▶ [EXERCISE INSTRUCTIONS]:
Output the data unchanged and complete, minus the images.
BEGIN
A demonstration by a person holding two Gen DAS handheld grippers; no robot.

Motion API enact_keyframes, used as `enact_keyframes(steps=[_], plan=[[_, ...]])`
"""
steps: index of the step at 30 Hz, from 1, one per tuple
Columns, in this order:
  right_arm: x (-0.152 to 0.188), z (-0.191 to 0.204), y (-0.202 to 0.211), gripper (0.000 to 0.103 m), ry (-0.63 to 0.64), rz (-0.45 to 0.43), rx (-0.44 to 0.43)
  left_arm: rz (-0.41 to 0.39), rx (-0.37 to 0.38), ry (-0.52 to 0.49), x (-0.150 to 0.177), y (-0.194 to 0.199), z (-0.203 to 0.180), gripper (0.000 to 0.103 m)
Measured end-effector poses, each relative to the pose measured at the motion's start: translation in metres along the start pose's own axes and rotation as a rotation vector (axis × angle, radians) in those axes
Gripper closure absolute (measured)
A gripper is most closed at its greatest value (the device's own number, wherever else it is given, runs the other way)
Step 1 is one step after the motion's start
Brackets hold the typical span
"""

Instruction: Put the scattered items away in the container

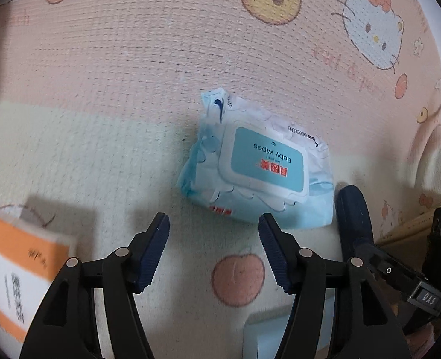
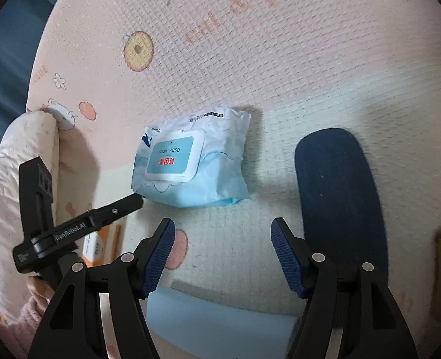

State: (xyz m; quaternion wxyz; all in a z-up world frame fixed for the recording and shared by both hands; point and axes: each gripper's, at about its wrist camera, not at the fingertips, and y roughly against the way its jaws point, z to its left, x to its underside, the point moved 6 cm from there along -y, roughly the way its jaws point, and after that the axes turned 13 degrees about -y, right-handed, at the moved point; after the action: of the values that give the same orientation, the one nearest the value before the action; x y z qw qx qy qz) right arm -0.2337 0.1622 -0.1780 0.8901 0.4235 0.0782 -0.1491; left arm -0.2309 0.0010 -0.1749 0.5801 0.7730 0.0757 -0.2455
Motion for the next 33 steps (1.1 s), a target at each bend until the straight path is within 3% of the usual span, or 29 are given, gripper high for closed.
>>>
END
▶ [PROBLEM SOLUTION]:
A demonstration by a person holding two Gen DAS handheld grippers; no robot.

Motion API enact_keyframes, used as `enact_keyframes(steps=[_], plan=[[_, ...]])`
"""
steps: index of the step at 30 Hz, from 1, one per tuple
Columns, in this order:
  right_arm: x (-0.152 to 0.188), z (-0.191 to 0.204), y (-0.202 to 0.211), gripper (0.000 to 0.103 m), ry (-0.63 to 0.64), rz (-0.45 to 0.43), rx (-0.44 to 0.43)
  left_arm: rz (-0.41 to 0.39), rx (-0.37 to 0.38), ry (-0.52 to 0.49), x (-0.150 to 0.177), y (-0.194 to 0.199), z (-0.203 to 0.180), gripper (0.000 to 0.103 m)
Measured end-effector poses, each relative to the pose measured at the motion's start: translation in metres along the start pose's own axes and rotation as a rotation vector (axis × angle, radians) in those axes
Gripper closure absolute (measured)
A gripper is most closed at its greatest value (the device's own number, wherever else it is given, runs the other way)
Step 1 is one step after the motion's start
Brackets hold the typical span
"""

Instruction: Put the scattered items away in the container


State: (xyz m; quaternion wxyz; all in a z-up world frame fixed for the recording and shared by both hands; point and axes: each gripper's, at about its wrist camera, not at the fingertips, and y roughly against the way its jaws point, z to its left, x to its underside, the point moved 6 cm from there along -y, roughly the way its jaws point, and after that the axes turned 13 degrees about -y, right-handed, at the moved point; after the action: of the values that give the same orientation, the one nearest the value before the action; x y z qw qx qy qz) right arm -0.2337 0.1622 -0.1780 0.8901 0.4235 0.0782 -0.1491; left arm -0.2309 0.0010 -0.1749 0.5801 0.7730 0.0757 -0.2455
Motion for the next 33 steps (1.1 s), a target at each bend until the straight path is within 3% of the usual span, or 29 are given, gripper high for closed.
>>>

This completes the output.